For this blog post, I’d like to share a book I recently read. The book is called Bit by Bit: Social Research in the Digital Age, written by Matthew Salganik. It discusses new opportunities, challenges, and common pitfalls of using large scale digital data for social science research in general.

One theme of this book is the blending of readymade and custom-made data. Traditional social research relies on purposefully-collected, custom-made data; and it is often times of crucial importance for researchers to gather information directly from original sources, via methods such as surveys, interviews, and experiments. Salganik points out that tremendous opportunities exist in readymade data sources (e.g. sensor, machine log, and social media data) that were not intentionally created for research but can be repurposed for social research. He does not advocate one data source as better than another; instead, he argues that, when done well, a mixing of readymades and custommades can be incredibly powerful. Salganik takes Blumenstock, Cadamuro, & On’s (2015) study on wealth as an example to illustrate how powerful the combination of readymades and custommades could be. Blumenstock et al. linked mobile phone call records (a ready-made data source) with a random-sampled telephone survey (a custom-made data source), and were able to predict 1.5 million phone users’ socioeconomic status in Rwanda. In addition to the large scale, their method of linking two data sources together was ten times faster and fifty times cheaper than Rwanda’s Demographic and Health Survey, a gold-standard traditional method.

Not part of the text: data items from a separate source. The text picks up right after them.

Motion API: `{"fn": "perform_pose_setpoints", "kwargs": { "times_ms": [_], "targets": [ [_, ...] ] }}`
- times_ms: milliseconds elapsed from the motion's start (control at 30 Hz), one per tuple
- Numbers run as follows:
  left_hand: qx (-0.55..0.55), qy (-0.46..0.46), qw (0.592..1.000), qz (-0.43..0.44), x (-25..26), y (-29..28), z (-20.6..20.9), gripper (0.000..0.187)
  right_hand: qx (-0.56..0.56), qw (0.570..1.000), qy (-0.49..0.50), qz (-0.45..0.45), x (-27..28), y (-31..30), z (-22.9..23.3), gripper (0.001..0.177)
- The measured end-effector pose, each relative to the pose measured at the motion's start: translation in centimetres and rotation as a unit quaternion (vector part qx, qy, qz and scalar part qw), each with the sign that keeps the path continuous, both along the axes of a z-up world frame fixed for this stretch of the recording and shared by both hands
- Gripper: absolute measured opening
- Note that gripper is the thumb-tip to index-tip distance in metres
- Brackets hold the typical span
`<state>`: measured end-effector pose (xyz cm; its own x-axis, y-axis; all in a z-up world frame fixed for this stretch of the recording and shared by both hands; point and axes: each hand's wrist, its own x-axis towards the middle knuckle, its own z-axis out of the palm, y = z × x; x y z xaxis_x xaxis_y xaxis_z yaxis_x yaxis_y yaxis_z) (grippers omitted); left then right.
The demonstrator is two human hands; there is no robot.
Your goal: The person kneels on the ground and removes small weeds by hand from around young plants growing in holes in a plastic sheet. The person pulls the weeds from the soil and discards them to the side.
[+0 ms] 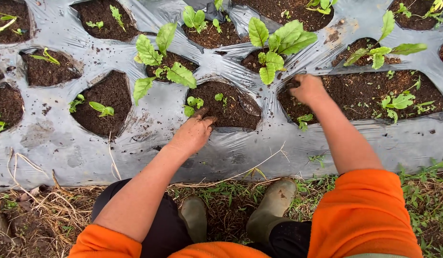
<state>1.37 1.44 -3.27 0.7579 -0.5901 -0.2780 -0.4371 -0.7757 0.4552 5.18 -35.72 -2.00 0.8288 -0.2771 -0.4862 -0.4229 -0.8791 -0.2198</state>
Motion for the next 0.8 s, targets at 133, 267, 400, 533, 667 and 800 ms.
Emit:
{"fn": "perform_pose_setpoints", "kwargs": {
  "times_ms": [133,267,400,533,667,800],
  "targets": [
    [-0.003,0.027,1.000,0.014,0.2,-0.1,1.7,0.034,0.164,0.985,0.005,-0.061,-0.6,1.7,7.4,0.043],
    [-0.025,0.101,0.993,0.063,1.1,-1.4,3.2,0.039,0.324,0.946,-0.005,-0.029,-0.9,4.4,10.2,0.027],
    [-0.081,0.146,0.977,0.132,0.8,-2.1,4.5,0.044,0.438,0.899,-0.020,-0.009,0.0,8.4,8.8,0.028],
    [-0.197,0.258,0.901,0.289,0.6,-3.1,6.3,0.048,0.530,0.841,-0.107,0.021,2.4,12.2,6.6,0.029],
    [-0.468,0.383,0.697,0.385,1.7,-1.9,3.7,0.047,0.557,0.820,-0.125,0.038,4.2,16.3,5.7,0.030],
    [-0.530,0.393,0.636,0.400,1.6,-0.9,2.6,0.053,0.518,0.849,-0.087,0.067,3.6,19.2,9.6,0.030]
  ]
}}
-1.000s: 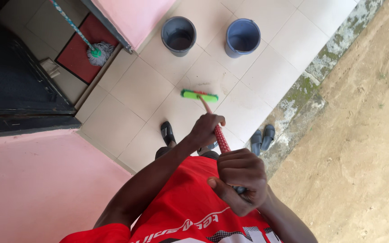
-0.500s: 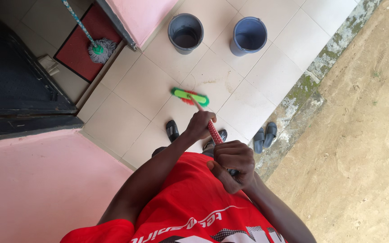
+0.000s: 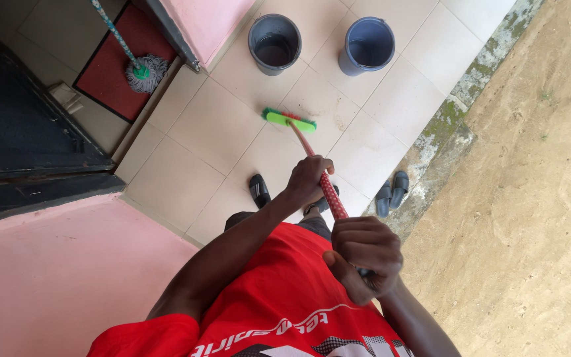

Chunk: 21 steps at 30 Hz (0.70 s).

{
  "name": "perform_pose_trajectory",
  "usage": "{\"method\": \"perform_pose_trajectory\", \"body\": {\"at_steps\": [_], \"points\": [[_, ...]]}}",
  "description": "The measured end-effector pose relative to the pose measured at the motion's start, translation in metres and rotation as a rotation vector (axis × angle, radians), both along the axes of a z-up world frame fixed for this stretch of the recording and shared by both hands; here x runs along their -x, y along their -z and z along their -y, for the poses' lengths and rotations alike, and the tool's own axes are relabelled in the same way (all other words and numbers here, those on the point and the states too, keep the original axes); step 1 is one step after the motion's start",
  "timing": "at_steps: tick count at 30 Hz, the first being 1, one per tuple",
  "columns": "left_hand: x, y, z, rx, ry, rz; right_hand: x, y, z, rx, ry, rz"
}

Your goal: The person sweeps a tiled outdoor area using a broom, moving debris towards a corner and then lifting the broom away from the surface.

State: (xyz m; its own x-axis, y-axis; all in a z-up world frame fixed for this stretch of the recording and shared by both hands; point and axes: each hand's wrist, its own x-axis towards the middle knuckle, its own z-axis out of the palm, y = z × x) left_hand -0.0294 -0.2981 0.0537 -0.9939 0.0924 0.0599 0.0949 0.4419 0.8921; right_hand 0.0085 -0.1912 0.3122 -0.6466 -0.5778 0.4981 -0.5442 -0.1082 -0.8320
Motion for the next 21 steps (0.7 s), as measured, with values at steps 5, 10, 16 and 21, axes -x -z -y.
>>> {"method": "perform_pose_trajectory", "body": {"at_steps": [5, 10, 16, 21], "points": [[-0.019, -0.014, 0.016, 0.104, 0.094, 0.169, -0.005, -0.013, 0.012, 0.016, -0.004, 0.083], [-0.030, 0.015, 0.030, 0.127, 0.067, 0.078, -0.003, -0.001, 0.020, 0.021, -0.002, 0.126], [-0.010, 0.064, 0.041, 0.125, -0.001, -0.073, 0.002, 0.037, 0.031, 0.077, -0.040, 0.050], [0.023, 0.082, 0.046, 0.167, 0.022, 0.000, 0.007, 0.067, 0.042, 0.004, -0.017, -0.064]]}}
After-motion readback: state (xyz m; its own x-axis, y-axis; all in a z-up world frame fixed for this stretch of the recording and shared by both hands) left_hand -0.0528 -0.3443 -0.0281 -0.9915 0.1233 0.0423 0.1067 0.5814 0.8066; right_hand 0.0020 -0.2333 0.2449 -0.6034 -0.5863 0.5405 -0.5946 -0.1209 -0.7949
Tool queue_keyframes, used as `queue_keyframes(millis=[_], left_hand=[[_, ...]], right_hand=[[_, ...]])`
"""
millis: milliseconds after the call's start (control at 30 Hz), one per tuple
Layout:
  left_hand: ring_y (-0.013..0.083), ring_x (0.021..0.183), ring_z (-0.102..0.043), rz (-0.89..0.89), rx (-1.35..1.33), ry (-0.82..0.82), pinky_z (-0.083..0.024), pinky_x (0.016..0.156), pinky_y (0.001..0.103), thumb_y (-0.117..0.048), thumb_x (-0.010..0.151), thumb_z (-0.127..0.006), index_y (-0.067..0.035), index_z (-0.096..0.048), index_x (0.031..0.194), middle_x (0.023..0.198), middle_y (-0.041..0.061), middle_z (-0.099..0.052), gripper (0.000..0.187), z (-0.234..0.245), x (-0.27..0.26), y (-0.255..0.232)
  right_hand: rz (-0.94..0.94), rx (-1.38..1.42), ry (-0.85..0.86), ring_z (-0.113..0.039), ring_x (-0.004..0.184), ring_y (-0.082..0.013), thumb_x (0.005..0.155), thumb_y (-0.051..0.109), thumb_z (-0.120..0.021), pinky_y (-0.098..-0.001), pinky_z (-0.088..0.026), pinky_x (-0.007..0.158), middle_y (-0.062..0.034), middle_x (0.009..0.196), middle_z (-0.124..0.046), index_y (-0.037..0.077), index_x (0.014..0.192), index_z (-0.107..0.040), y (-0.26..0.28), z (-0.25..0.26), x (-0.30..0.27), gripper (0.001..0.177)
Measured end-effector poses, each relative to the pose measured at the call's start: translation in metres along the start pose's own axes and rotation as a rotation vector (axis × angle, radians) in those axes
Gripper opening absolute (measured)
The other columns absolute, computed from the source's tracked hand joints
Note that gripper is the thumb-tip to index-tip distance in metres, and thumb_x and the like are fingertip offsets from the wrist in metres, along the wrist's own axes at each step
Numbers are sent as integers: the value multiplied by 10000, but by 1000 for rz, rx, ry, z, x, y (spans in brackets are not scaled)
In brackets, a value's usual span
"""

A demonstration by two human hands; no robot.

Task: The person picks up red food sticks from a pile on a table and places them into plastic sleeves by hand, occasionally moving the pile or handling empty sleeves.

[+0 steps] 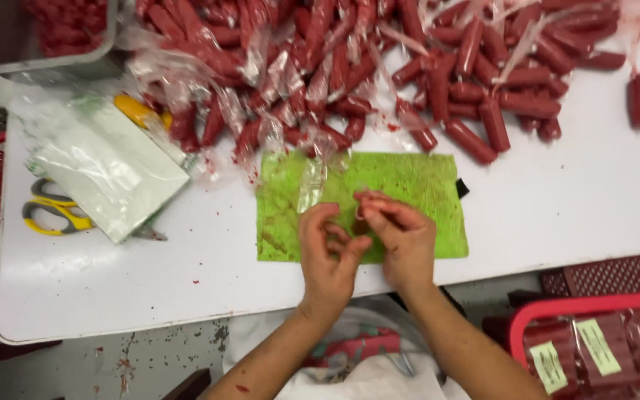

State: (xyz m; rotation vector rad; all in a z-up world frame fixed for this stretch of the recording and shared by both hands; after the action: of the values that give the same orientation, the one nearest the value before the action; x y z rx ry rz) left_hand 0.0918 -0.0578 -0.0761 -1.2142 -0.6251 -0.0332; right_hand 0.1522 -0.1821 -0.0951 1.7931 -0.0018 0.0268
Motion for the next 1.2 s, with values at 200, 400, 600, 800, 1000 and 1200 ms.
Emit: queue_keyframes(millis=[200,400,600,800,1000,1200], left_hand=[[169,828,-709,-61,-227,38,-567,677,259,-210,923,-725,-191,-799,1031,1121,65,-726,132,-20,51,7],[147,657,-625,-542,315,703,-522,508,292,-53,803,-743,-167,-646,791,717,-1,-639,149,-8,125,-24],[379,1000,-594,-435,637,155,-537,841,483,-129,860,-686,-172,-626,1251,1071,161,-596,398,-25,257,78],[272,1044,-620,-278,886,219,-551,811,429,-381,909,-689,-159,-687,1131,965,43,-640,314,-18,221,68],[369,1050,-673,54,393,487,-546,871,478,-454,858,-747,-106,-698,1213,1046,156,-732,500,17,124,-3],[258,729,-691,273,-230,306,-565,644,390,-372,1034,-518,-64,-690,1181,846,159,-675,383,11,93,-4]], right_hand=[[102,-66,-28,-619,693,-92,871,1,-755,-218,-542,665,11,755,-601,72,1163,-466,-19,23,10,416],[381,-671,371,-654,644,-103,937,307,-611,-257,-492,637,32,704,-696,143,780,-731,36,11,27,257],[251,-846,93,-715,924,-337,841,373,-821,-418,-547,829,-145,895,-756,165,1081,-791,131,30,142,319],[371,-915,120,-663,1133,-335,966,424,-658,-451,-506,969,-111,1131,-744,157,1240,-728,126,0,137,389],[39,322,389,-686,935,-181,1025,295,-588,-270,-525,883,-90,988,-713,60,1003,-665,60,-36,111,249],[-82,22,630,-550,291,-206,1027,193,-514,-269,-455,295,-90,641,-635,72,936,-637,38,-43,47,196]])
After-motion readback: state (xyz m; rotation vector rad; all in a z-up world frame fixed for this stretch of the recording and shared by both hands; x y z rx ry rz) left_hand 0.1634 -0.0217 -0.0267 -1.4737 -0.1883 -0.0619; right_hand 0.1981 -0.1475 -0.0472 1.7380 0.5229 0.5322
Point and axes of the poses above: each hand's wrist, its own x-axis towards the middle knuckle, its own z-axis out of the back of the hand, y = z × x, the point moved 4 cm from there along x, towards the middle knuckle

Another theme of this book is ethics; in other words, how to take advantage of the digital age in ways that are responsible and beneficial to society. We discussed about some of the ethics issues in our rapid development challenges as well. In Salganik’s opinion, the increasing abilities of researchers to observe and run experiments on human subjects without their awareness and consent is the fundamental reason for uncertainty about appropriate conduct of digital-age social research. Because the capabilities of digital systems are evolving more quickly than rules, laws, and norms, researchers are facing more ethical challenges nowadays than in the analog age, when most social research was conducted within the boundary of clear rules. He suggests that four principles (respect for persons, beneficence, justice, and respect for law and public interest) and two frameworks (consequentialism and deontology) could guide researchers to deal with ethical uncertainties. In addition to the ethical principles and frameworks, he offers three practical tips: “the IRB is a floor, not a ceiling;” “put yourself in everyone else’s shoes;” and “think of research ethics as continuous, not discrete.” I find his suggestions very helpful in moving beyond focusing on what is permitted by current regulations and apply the regulations in a way that is sensitive and aware of the ethics and how they apply to the lives of the research subjects. We, as researchers, must adapt to inconsistent and overlapping rules and use our best judgement to deal with ethical uncertainties.

I think this book is a timely piece given digital methods and “informatics” are becoming increasingly popular. Thought it may be of interest to some of you =)

Reference: Blumenstock, J., Cadamuro, G., & On, R. (2015). Predicting poverty and wealth from mobile phone metadata. Science, 350(6264), 1073–1076.